_Supplied information_:
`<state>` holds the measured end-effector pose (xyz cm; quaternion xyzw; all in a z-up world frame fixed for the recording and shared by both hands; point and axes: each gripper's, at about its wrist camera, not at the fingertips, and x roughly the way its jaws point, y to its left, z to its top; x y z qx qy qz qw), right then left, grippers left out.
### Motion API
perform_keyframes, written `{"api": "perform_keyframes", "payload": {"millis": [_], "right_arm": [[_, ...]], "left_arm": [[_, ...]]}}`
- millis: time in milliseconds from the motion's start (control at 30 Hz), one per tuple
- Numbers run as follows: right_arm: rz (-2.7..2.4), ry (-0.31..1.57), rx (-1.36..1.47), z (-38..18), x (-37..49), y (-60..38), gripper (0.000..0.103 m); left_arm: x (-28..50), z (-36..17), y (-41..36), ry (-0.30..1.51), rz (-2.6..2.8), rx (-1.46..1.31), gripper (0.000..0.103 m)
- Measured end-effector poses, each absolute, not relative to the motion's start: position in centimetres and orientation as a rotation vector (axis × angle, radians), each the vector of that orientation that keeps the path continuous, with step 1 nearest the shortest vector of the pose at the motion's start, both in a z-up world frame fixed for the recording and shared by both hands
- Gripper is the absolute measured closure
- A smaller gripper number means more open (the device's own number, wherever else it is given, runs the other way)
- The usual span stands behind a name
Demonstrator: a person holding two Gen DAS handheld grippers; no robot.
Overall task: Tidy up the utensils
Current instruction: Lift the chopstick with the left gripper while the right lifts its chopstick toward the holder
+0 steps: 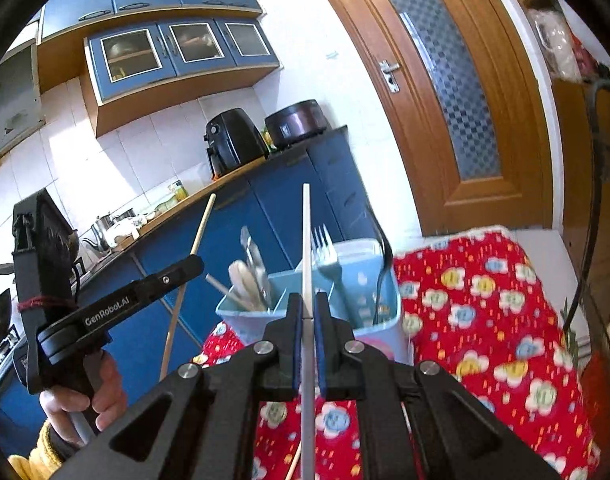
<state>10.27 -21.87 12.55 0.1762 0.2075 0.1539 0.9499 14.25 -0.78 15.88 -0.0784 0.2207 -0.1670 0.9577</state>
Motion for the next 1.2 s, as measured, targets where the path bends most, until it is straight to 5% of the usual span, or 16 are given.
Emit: {"api": "perform_keyframes", "payload": {"millis": [567, 1200], "right_arm": [[0.302, 0.327, 0.27, 12.7, 17.6, -21.3, 0.096], [0.245, 0.196, 0.164, 10.2, 20.8, -19.9, 0.096]], "left_arm": [[21.0, 16.1, -0.5, 0.222, -0.226, -0.199, 0.099], [20.7, 12.5, -1.9, 0.167, -0.199, -0.16, 0.099]]}}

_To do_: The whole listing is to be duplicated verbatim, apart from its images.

_Written answer_:
`<state>` holds the measured end-effector pose (xyz cm; quaternion xyzw; all in a z-up world frame fixed for the recording and shared by both hands; point and axes: each gripper's, at about its wrist camera, not at the fingertips, and x roughly the way its jaws point, y to its left, z to its top; x y z qx qy qz qw), right then left, grippers left out.
### Motion API
perform_keyframes, written `{"api": "perform_keyframes", "payload": {"millis": [_], "right_arm": [[_, ...]], "left_arm": [[_, ...]]}}`
- millis: time in milliseconds from the motion's start (control at 30 Hz), one per tuple
- Numbers run as follows: right_arm: rz (-2.7..2.4), ry (-0.31..1.57), rx (-1.36..1.47), z (-38..18), x (-37..49), y (-60..38), gripper (0.000..0.103 m); left_arm: x (-28..50), z (-36..17), y (-41..36), ry (-0.30..1.51), rz (-2.6..2.8), rx (-1.46..1.31), gripper (0.000..0.103 m)
- Measured end-effector poses, each absolute, not relative to the motion's start: position in centimetres and orientation as a rotation vector (axis × angle, radians), each the vector of that orientation that keeps the path continuous, with step 1 nearest the shortest vector of the pose at the motion's start, both in a z-up world frame fixed for the recording and shared by both hands
- Gripper is the absolute measured closure
- A smaller gripper number means more open (the device's own number, wherever else it is given, runs the other way)
- The usual span stands behind a name
Demonstrator: a person holding two Gen DAS handheld grippers; no robot.
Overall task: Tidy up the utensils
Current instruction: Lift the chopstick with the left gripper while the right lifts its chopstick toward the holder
+0 steps: 
<state>10.27 -21.87 12.55 0.1762 0.2075 0.1539 0.9499 14.25 -0.78 15.88 -0.0784 0.2207 -0.1670 0.9577</state>
Motion for the next 1.2 s, as measured, targets where the path bends most, until it is straight to 5% of the usual span, or 16 are given.
Emit: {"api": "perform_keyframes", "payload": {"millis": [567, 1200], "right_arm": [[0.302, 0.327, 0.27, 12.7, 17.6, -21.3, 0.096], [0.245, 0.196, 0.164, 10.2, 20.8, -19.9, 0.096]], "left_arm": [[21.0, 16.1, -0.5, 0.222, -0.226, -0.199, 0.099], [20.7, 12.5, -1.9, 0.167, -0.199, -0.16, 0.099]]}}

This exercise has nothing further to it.